When the customer ID for the customer corresponding to the terminal 600b which is the transmission source of the data is registered in the customer terminal information database 305 (Yes branch in Step B8), the process shifts to Step B23 illustrated in FIG. 8. On the other hand, when the customer ID for the customer corresponding to the terminal 600b which is the transmission source of the data is not registered in the customer terminal information database 305 (No branch in Step B8), the process shifts to B9.

In Step B9, the terminal information generation part 3011 assigns a number to the terminal ID corresponding to the terminal 600b which is the transmission source of the received data. Concretely, the terminal information generation part 3011 assigns a number to the terminal ID unique in the customer B premises network 110.

And, the terminal information generation part 3011 notifies the customer ID corresponding to the received data, the terminal ID, and the MAC address to the customer terminal information database 305 (Step B10). Concretely, the terminal information generation part 3011 requests such that the customer ID corresponding to the received data, the terminal ID, and the MAC address are registered in the customer terminal information database 305. And, the process shifts to B21 illustrated in FIG. 8.

Next, referring to FIG. 8, it will be explained continuously with respect to the process of transmitting the data from the terminal 600b via the control system 300.

In Step B21, the customer terminal information database 305 registers the customer ID, the terminal ID and the MAC address as received (Step B21). And, the customer terminal information database 305 responds registration completion to the terminal information generation part 3011 (Step B22).

In Step B23, the terminal information generation part 3011 generates terminal information including the customer ID and terminal ID.

In Step B24, the terminal information generation part 3011 adds the generated terminal information to the received data. For example, the terminal information generation part 3011 may add the terminal information in a GRE header as a NSH (Next Service Header). Here, use range of the terminal information is in the control system 300. Therefore, a method in which the terminal information generation part 3011 adds the terminal information is not limited to the method in which the terminal information generation part 3011 adds the terminal information as the NSH.

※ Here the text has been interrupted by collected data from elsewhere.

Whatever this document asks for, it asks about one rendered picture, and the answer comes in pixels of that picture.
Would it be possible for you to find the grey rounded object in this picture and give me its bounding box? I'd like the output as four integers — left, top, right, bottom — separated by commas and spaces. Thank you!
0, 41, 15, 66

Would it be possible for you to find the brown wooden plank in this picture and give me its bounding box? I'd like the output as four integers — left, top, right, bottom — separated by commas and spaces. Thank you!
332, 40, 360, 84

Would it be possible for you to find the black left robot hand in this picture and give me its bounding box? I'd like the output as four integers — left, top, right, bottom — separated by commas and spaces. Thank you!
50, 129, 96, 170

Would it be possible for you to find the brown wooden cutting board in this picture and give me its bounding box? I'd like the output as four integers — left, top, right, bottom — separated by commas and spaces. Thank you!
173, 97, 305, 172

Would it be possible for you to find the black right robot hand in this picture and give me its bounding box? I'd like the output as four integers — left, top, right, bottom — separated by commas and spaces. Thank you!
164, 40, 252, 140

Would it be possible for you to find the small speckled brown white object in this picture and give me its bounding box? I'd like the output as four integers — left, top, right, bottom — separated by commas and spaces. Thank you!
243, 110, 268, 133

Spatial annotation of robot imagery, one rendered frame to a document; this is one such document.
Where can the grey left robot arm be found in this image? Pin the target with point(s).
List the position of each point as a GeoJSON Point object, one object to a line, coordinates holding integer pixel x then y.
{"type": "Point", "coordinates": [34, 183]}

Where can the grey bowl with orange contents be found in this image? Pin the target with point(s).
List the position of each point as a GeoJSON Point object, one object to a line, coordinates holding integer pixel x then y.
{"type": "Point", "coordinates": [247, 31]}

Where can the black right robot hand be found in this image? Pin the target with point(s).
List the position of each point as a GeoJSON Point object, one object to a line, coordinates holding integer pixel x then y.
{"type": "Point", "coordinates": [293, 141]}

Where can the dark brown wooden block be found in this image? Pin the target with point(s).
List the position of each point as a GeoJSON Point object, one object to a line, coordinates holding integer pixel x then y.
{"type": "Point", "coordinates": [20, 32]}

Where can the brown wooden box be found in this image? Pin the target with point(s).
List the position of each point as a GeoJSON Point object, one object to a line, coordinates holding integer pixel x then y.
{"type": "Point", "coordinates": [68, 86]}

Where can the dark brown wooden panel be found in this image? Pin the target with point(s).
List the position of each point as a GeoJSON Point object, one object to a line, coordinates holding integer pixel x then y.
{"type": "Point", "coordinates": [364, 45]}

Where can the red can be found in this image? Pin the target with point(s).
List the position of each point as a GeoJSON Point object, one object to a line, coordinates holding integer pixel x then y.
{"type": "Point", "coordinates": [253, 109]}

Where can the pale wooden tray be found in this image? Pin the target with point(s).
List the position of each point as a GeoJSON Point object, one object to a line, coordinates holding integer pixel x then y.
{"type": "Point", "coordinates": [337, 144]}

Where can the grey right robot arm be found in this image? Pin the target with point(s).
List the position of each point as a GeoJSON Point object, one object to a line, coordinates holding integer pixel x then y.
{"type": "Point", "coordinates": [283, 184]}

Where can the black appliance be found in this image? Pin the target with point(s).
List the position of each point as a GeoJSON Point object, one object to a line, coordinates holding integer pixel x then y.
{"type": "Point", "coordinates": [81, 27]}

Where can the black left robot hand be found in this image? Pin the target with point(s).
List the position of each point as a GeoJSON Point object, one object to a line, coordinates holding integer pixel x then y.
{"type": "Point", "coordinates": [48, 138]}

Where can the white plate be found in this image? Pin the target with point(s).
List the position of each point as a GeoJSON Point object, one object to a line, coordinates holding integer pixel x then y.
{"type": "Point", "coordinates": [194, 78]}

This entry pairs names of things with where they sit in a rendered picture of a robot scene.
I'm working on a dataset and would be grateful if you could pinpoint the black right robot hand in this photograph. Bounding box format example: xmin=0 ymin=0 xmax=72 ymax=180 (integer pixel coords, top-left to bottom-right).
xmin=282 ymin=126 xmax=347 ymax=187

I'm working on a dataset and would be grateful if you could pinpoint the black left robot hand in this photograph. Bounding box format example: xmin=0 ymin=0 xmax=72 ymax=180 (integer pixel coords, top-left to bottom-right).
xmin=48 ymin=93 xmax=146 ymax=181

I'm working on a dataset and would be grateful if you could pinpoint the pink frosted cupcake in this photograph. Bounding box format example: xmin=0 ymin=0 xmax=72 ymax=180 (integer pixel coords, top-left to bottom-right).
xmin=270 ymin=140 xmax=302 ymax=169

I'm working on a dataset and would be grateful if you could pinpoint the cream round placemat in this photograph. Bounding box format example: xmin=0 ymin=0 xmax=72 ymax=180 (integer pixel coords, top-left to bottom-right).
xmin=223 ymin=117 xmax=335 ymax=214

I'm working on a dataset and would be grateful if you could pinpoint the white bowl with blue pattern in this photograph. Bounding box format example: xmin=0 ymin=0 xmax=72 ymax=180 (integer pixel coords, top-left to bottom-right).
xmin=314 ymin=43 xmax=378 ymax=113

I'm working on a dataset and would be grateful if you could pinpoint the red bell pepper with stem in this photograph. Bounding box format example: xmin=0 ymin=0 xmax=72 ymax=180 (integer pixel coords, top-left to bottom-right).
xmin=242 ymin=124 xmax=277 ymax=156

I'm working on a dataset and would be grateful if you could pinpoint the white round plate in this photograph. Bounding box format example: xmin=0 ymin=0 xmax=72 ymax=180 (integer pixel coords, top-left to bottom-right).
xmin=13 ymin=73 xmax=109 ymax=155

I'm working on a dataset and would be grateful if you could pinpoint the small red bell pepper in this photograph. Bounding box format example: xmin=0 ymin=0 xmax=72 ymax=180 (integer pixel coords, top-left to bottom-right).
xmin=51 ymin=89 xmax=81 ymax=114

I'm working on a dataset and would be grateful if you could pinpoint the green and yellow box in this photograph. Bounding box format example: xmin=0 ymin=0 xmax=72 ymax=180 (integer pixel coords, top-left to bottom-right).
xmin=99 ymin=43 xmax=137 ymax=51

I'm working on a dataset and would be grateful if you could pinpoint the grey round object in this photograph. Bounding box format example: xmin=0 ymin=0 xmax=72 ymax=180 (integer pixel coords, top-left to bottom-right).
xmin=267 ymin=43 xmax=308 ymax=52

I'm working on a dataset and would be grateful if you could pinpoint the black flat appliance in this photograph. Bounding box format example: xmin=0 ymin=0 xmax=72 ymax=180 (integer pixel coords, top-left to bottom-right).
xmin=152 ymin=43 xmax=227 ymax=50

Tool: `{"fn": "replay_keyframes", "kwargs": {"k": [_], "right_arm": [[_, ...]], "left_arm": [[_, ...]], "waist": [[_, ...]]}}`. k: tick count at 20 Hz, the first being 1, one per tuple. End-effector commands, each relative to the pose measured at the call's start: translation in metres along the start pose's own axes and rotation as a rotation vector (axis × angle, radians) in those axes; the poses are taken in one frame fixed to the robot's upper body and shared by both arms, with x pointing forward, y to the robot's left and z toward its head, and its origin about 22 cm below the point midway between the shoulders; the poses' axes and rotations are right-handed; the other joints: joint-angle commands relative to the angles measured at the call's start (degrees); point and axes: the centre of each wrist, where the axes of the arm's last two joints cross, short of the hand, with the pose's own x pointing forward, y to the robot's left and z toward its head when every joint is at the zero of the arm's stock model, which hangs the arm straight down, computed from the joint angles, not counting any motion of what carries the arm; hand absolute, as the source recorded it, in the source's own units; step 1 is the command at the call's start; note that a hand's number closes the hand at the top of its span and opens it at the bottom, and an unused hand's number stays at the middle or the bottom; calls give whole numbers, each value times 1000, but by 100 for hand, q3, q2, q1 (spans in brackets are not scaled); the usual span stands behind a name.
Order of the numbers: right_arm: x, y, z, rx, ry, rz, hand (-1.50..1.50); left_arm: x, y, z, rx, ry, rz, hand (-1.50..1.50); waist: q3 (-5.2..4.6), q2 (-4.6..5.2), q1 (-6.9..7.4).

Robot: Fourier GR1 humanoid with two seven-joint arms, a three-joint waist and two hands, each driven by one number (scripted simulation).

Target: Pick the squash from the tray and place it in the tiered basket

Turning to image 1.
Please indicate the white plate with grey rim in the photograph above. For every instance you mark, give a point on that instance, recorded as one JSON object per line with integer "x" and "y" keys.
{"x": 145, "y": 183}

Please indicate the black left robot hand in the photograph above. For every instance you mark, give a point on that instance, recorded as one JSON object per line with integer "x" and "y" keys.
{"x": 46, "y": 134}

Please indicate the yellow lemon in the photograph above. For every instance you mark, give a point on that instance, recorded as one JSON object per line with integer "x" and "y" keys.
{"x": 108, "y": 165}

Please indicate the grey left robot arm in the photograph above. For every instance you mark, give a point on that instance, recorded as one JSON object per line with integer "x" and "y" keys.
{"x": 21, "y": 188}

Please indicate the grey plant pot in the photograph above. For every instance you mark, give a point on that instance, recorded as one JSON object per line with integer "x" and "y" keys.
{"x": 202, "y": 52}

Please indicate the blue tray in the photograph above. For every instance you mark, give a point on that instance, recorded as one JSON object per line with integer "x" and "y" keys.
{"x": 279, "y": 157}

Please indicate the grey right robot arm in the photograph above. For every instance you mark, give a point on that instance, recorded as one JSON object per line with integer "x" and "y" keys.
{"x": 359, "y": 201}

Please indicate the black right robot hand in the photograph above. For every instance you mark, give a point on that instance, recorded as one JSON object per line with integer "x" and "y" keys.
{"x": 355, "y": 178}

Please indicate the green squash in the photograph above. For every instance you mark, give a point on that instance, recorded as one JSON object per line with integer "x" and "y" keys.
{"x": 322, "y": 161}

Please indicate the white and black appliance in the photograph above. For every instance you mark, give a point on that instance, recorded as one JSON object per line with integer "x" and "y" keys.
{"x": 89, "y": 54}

In Step B25, the terminal information generation part 3011 transfers the received data added with the terminal information to the transfer relay apparatus 302. The transfer relay apparatus 302 transfers the received data added with the terminal information to the policy application part 3041 (Step B26).

The policy application part 3041 requests the MAC address corresponding to the customer ID and terminal ID to the customer terminal information database 305 (Step B27). The customer terminal information database 305 searches the MAC address corresponding to the customer ID and terminal ID (Step B28). The customer terminal information database 305 responds the MAC address corresponding to the customer ID and terminal ID to the policy application part 3041 (Step B29).

The policy application part 3041 specifies the application policy corresponding to the received MAC address (Step B30). That is, the policy application part 3041 specifies the application policy corresponding to the terminal 600b which is the transmission source of the received data. And, the policy application part 3041 executes a process corresponding to the specified application policy (Step B31).

For example, it is assumed that the storage part 3042 stores the customer ID, the MAC address and the application policy illustrated in FIG. 5 in association with each other. Here, it is assumed that the MAC address of the terminal 600b is “CC:DD:EE:56:78:90”. In this case, the policy application part 3041 specifies the application policy with “VIRUS CHECK” and “LIMITATION OF ACCESS TO HARMFUL SITE” as the application policy corresponding to the terminal 600b.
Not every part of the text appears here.